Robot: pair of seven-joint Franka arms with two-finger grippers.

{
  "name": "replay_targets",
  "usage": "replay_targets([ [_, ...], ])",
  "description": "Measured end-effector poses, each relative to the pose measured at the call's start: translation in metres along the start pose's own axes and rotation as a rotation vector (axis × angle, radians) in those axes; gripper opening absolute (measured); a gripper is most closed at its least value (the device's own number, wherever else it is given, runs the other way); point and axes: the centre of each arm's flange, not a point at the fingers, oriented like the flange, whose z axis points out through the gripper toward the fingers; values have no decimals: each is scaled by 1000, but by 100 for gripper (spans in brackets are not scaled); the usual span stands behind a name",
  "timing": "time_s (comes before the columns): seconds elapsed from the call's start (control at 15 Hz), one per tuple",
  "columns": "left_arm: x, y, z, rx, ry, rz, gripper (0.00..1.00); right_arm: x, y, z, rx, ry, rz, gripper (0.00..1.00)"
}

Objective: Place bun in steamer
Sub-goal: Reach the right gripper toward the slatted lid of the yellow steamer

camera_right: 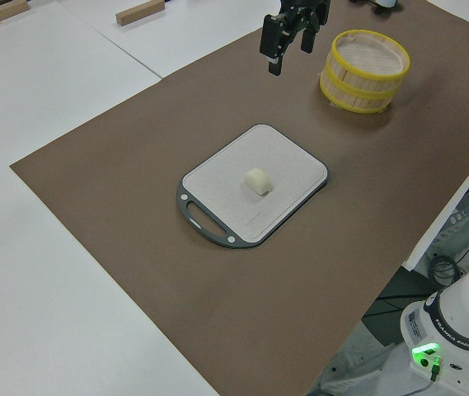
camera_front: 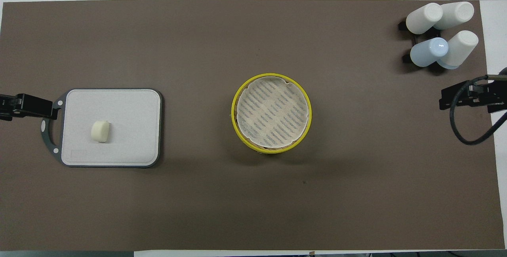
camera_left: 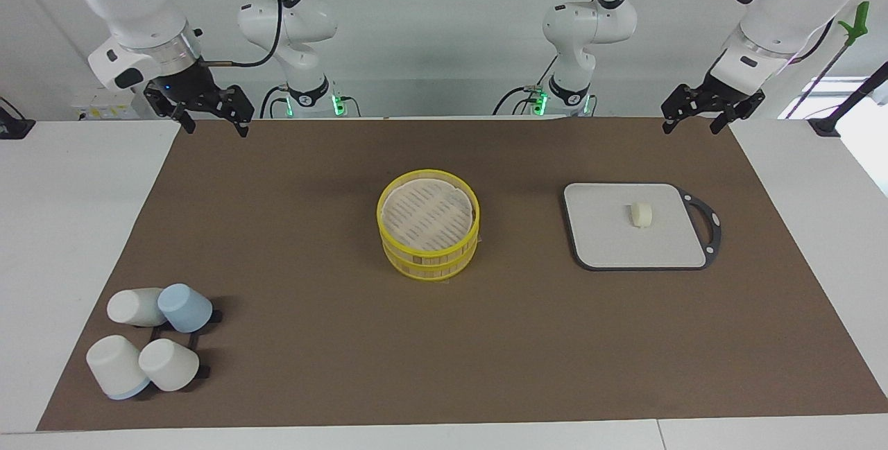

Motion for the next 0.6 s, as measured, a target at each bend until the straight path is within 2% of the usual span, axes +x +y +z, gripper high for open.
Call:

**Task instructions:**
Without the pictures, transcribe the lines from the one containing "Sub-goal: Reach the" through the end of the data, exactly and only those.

**Response area:**
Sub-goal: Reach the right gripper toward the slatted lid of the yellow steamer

camera_right: 
camera_front: 
camera_left: 

Motion for the next 0.6 s, as measured, a target at each bend until the straight path is within 2% of the usual span, axes +x +y +z, gripper high for open.
Call:

For this exercise, nothing further remains to be done.